Work instructions >>
Tally the lines below containing the word "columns" and give that total alone.

Dataset content >>
= Beginning of Section =

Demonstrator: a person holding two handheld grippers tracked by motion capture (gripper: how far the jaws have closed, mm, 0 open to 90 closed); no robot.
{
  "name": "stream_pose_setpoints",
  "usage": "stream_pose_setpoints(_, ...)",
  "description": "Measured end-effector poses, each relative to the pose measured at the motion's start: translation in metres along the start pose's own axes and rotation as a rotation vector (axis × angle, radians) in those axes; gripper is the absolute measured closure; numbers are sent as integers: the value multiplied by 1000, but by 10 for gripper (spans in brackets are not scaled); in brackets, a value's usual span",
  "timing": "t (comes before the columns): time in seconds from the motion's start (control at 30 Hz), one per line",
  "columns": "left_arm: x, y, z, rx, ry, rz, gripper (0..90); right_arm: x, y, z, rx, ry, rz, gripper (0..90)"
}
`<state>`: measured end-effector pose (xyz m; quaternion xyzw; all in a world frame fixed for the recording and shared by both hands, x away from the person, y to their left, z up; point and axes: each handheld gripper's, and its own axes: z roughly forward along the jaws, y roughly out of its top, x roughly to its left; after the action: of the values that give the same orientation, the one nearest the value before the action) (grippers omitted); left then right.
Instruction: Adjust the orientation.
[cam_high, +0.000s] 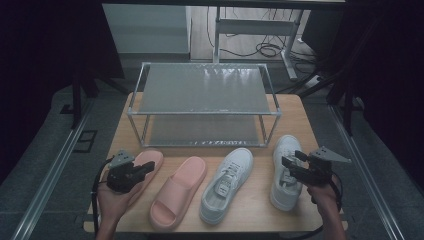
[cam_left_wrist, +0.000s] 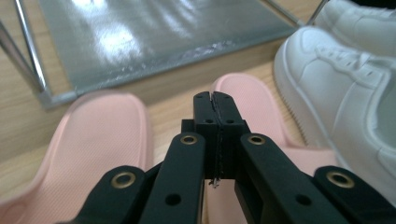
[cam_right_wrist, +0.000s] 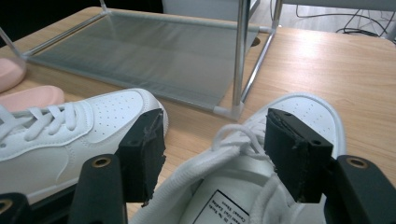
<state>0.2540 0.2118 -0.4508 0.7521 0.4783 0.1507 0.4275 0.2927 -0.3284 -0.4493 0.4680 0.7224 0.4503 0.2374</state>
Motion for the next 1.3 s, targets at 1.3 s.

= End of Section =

Response area >>
2